HYDERABAD: Newly elected MPAs of Muttahida Qaumi Movement (MQM) from Hyderabad have deplored Sindh government’s indifferent attitude towards resolution of basic civic issues confronting people of Hyderabad.
They said that they that present lot of officers who are heading important civic bodies have no interest in resolving these issues too therefore they do not have any confidence in them as well be it administrator of defunct Hyderabad Municipal Corporation’s administrator, Director General Hyderabad Development Authority (HDA), Managing Director Water and Sanitation Agency (WASA) and all those who are taking the city to the brink of disaster.
Addressing a news conference at local press club here Saturday evening, MPAs Sabir Kaimkhani, Dilawar Qureshi and Rashid Khilji said that the sanitary conditions are intolerable yet people are forced to bear with them. According to them the entire city – second biggest city of Sindh after Karachi – is presenting a view of heap garbage and government of Sindh remains inattentive to it.
Kaimkhani referred to issue of defunct HMC employees, who are deprived of payment of their salaries. Likewise, he continued, the workers of Wasa are not getting their salaries on time with the result that they take to the streets very often. He said that employees and their families are on the verge of starvation and added that accumulation of sewage in different areas due to strike of workers is posing a serious threat to the health and life of people.
He added that Wasa is an important institution but it itself has become an issue as far as its management is concerned. He disclosed that its employees are not getting salaries on time. He maintained that unannounced load-shedding by Hyderabad Electric Supply Company is complicating the issue further. “People don’t get water. When there is water power supply remains switched off,” he remarked and said that lawlessness in the city is condemnable.
Wasa, it would be relevant to mention here, is facing serous financial crunch. Federal and provincial departments owe huge liabilities under water charges. The department is seeking its payment but the departments avoid it. The recovery of water charges remains poor on the part of Wasa and the agency is seeking an increase in allocations of different provincial government departments’ budget under utility charges so that Wasa’s dues are cleared on time. Wasa used to get subsidy but it was discontinued in second regime of Nawaz Sharif.
Kaimkhani said that law enforcing agencies remain least concerned about it. He stated that if all these issues are not addressed properly then people would hold officials concerned accountable. He referred to rising crime graph in the city but police fail to control them.
To a question he said that he and his colleagues express no confidence in present civic bodies heads and all those who are taking the city to the brink of disaster. He urged protesting workers of HMC to end their strike and resume their duties.

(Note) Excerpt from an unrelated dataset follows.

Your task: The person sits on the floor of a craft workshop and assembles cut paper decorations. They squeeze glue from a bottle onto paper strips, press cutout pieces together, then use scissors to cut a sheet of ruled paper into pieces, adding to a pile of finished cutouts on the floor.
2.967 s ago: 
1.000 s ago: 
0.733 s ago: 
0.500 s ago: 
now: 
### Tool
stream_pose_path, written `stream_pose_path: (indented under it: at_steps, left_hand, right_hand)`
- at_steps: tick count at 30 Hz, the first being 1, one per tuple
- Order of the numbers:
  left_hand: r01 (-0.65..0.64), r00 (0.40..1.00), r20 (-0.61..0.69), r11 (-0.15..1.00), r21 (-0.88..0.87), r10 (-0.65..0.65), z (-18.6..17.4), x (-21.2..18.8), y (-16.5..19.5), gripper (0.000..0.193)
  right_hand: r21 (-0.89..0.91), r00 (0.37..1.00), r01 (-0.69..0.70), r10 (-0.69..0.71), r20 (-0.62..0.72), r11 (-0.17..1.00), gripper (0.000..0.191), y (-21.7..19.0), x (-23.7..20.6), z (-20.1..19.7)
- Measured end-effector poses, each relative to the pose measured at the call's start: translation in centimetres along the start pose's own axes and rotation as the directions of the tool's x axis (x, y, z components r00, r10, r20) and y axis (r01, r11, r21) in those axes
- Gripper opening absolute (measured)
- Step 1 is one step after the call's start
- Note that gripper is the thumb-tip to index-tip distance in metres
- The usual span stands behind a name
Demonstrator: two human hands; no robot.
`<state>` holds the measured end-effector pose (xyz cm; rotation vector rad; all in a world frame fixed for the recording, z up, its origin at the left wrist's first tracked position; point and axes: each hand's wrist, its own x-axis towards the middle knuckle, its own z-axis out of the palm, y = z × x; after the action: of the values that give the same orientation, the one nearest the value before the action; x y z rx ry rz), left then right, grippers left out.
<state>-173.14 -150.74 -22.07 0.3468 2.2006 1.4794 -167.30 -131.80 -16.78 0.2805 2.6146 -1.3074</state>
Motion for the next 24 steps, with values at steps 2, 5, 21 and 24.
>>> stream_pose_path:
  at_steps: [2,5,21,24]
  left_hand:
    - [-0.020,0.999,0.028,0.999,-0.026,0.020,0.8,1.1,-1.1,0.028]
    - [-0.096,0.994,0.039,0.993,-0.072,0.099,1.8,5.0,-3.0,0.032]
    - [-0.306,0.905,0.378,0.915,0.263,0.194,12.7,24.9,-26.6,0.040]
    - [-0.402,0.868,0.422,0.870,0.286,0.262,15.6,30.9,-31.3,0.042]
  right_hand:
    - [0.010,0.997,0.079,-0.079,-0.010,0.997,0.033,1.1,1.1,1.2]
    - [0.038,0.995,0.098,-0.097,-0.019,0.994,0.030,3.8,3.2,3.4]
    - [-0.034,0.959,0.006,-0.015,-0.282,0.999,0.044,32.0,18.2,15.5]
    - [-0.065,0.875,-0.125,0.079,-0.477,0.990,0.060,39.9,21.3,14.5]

Defunct HMC, it may be mentioned here, is going through a transitional phase ever-since Sindh government introduced Sindh Local Government Ordinance 1979, repealing Sindh People’s Local Government Act 2012. MQM had quit the Sindh government in the backdrop of promulgation of SLGO 1979. The defunct HMC is supposed to control three main urban talukas of city, Latifabad and Qasimabad.

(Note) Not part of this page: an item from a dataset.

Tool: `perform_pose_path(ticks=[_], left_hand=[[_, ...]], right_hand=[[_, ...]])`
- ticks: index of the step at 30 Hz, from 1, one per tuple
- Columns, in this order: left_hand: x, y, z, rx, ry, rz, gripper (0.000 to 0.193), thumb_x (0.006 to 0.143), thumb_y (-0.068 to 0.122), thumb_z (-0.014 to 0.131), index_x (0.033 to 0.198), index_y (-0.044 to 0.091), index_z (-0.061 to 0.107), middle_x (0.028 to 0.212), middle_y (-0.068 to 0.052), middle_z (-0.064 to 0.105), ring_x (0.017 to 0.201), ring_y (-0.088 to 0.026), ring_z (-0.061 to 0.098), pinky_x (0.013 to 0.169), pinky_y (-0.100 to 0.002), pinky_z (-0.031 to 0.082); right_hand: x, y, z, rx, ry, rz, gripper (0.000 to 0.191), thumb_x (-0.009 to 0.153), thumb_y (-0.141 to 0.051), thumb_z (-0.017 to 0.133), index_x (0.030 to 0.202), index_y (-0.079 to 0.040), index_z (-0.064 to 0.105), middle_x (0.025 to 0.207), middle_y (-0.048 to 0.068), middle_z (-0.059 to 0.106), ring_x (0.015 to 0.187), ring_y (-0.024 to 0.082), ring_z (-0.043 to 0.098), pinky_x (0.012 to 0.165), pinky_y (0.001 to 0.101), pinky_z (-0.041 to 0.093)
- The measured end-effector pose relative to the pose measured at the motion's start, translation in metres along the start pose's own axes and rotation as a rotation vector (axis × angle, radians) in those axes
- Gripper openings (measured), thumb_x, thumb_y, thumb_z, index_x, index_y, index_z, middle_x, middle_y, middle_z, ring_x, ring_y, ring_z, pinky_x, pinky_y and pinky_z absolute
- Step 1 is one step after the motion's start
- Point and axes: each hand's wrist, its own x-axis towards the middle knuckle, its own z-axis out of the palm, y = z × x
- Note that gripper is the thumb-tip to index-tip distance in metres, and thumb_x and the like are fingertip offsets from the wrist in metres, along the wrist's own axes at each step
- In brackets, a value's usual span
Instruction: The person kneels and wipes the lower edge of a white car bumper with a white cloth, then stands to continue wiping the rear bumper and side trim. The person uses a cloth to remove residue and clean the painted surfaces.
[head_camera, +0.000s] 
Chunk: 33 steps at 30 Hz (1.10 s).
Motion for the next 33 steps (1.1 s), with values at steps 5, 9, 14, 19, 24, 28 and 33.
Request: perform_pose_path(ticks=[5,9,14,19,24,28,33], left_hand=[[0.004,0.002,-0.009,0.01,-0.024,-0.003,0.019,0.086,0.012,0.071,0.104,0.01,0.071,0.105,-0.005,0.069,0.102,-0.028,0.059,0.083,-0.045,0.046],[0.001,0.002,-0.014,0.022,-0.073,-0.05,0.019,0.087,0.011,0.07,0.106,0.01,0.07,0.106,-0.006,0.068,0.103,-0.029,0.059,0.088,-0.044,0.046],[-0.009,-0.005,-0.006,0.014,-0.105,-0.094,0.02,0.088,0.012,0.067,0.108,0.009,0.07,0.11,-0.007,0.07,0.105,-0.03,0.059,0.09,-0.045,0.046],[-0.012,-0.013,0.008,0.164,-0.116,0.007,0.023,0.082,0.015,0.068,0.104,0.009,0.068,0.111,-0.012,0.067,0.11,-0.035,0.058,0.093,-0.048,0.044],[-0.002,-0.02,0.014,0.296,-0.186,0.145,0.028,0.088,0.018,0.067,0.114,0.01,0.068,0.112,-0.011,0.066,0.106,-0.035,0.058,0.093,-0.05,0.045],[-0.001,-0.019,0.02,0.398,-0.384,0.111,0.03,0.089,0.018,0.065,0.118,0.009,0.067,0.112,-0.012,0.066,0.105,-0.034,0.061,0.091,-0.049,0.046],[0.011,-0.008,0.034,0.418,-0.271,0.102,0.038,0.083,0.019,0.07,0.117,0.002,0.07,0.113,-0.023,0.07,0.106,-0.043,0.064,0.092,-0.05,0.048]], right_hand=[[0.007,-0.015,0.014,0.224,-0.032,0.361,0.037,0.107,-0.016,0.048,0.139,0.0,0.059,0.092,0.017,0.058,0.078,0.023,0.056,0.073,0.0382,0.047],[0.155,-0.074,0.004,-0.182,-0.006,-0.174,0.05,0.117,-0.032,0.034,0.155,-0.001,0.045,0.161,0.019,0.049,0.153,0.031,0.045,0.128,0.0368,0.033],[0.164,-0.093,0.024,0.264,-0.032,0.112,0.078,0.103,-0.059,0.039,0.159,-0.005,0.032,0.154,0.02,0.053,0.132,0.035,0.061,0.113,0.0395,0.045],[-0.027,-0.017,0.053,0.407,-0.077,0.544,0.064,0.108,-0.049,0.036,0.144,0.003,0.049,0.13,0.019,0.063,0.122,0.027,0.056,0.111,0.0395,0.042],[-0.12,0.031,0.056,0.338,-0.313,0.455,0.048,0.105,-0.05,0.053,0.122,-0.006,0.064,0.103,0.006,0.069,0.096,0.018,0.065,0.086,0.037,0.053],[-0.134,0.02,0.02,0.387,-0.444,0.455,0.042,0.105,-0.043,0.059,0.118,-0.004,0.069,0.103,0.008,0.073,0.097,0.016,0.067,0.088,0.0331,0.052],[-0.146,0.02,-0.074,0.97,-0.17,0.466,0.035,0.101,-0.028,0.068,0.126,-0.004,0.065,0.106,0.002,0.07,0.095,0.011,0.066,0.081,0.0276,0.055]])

Again, this institution also faces serious financial crisis thanks to mishandling of HMC by successive officials who headed it from time to time in collusion with local parliamentarians belonging to ruling coalition.
Kaimkhani informed that MQM would raise their issues in the assemblies as well. He added that government is demonstrating stubbornness in terms of payment of employees’ pension, salaries and gratuity. He said that these employees need to call of their strike.
Previously, a large number of employees were employed in HMC in last government, putting additional financial burden on it with result that their salaries’ payments remain pending with government.
A mayor used to head defunct HMC but currently it is headed by administrator, Barkat Ahmed Rizvi, appointed by Sindh government. Last local government elections were elections were held in 2005 under Musharraf regime on non-party basis under devolution plan.